Opinión Crítica de El Sistema Aduanero En La Corona De Castilla (1550-1700): Un Estudio Riguroso y Necesario
El libro de Alloza Aparicio es, sin duda, una contribución significativa al estudio de la historia económica española del siglo XVII. Su rigor metodológico, su exhaustiva investigación documental y su cuidadosa interpretación de los datos lo convierten en una obra de referencia indispensable para cualquier investigador interesado en este período. El autor aborda un tema de gran complejidad, desmenuzándolo con paciencia y claridad, lo que lo hace accesible a un amplio público. Sin embargo, es importante reconocer algunas limitaciones inherentes al estudio, principalmente debido al carácter fragmentario y a menudo opaco de las fuentes disponibles.
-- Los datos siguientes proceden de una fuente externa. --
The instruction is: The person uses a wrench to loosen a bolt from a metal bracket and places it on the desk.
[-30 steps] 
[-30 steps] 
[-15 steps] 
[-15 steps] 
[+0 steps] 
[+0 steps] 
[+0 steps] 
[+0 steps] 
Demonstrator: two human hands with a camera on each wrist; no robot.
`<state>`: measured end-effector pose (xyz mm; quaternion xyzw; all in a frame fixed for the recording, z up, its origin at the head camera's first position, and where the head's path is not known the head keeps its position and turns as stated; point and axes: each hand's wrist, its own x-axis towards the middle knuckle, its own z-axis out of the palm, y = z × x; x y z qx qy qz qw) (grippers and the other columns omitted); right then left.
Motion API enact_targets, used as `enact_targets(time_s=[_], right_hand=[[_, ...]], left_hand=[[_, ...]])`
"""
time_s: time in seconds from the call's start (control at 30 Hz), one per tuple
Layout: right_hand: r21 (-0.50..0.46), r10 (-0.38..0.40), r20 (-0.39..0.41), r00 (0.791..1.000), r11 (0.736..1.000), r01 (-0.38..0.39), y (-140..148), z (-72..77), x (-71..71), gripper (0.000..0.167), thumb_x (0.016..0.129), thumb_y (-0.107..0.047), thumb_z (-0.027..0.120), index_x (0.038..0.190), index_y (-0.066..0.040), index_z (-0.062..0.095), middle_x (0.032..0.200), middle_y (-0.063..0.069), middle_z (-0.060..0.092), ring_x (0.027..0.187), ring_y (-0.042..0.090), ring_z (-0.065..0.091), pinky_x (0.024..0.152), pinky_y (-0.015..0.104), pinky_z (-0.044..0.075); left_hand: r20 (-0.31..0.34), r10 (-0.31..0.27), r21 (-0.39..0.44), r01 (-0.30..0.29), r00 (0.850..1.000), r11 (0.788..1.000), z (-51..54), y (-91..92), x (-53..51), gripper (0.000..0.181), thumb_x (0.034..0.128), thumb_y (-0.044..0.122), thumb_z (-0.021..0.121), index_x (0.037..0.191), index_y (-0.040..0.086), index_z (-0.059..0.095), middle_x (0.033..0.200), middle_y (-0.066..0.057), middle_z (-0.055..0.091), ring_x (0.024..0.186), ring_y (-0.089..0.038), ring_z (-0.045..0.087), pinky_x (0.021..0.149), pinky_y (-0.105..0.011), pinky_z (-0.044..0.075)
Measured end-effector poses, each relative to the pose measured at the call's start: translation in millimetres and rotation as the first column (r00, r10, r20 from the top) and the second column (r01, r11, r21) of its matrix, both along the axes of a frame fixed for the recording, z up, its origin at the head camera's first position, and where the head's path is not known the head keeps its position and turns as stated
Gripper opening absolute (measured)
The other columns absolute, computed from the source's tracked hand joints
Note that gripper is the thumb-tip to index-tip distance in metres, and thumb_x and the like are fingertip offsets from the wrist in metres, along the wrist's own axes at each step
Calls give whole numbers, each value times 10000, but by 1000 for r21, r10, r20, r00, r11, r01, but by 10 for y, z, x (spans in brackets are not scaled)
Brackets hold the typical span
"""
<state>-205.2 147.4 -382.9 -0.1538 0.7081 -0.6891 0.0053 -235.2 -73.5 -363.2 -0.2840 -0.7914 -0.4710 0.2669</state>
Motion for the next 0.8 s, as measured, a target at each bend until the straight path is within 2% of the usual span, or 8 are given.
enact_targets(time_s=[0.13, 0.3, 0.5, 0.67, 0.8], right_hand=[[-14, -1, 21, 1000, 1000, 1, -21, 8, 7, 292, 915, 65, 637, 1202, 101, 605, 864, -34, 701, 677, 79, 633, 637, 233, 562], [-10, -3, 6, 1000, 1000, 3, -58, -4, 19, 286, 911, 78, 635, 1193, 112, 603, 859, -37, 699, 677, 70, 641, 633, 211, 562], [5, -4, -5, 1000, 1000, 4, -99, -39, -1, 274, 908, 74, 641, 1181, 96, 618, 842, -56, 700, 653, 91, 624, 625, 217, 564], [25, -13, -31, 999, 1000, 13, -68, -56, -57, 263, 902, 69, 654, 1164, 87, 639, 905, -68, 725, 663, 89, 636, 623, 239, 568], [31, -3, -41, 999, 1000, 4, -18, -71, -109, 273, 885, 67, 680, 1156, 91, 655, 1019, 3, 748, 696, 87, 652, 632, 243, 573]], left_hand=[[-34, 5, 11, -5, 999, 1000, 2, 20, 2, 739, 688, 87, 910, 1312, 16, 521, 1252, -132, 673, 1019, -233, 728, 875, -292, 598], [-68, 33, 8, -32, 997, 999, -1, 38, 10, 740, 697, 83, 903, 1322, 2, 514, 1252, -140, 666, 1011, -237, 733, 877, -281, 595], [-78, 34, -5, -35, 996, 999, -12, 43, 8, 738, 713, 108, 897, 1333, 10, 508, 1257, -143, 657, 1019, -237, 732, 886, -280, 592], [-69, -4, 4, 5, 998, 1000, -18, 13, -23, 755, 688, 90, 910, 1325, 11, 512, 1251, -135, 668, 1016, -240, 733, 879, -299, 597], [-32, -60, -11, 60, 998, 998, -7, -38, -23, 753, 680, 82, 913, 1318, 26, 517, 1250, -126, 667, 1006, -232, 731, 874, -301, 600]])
La gran cantidad de documentos, aunque es un testimonio de la minuciosa administración, también sufre de contradicciones y ambigüedades, lo que exige al lector un análisis crítico.
A pesar de estas limitaciones, el libro destaca por su capacidad para reconstruir las relaciones entre el sistema aduanero, la economía y la política. Al demostar cómo los reguladores aduaneros influían en el comercio exterior y cómo los comerciantes y los funcionarios interactuaban, Alloza Aparicio nos da una mejor comprensión de los problemas económicos y sociales que enfrentó Castilla en el siglo XVII. La obra no solo ilustra los problemas del sistema aduanero, sino que también revela la naturaleza depredadora de la Hacienda, que buscaba aumentar sus ingresos a cualquier costo, incluso a expensas de la economía. La investigación es un argumento convincente de la necesidad de remodelar los regímenes aduaneros, un punto que se haría realidad con los Borbones en el siglo XVIII. Se recomienda el libro a todos los estudiosos de la historia económica, la historia del comercio y la historia de España, y a los estudiantes de postgrado.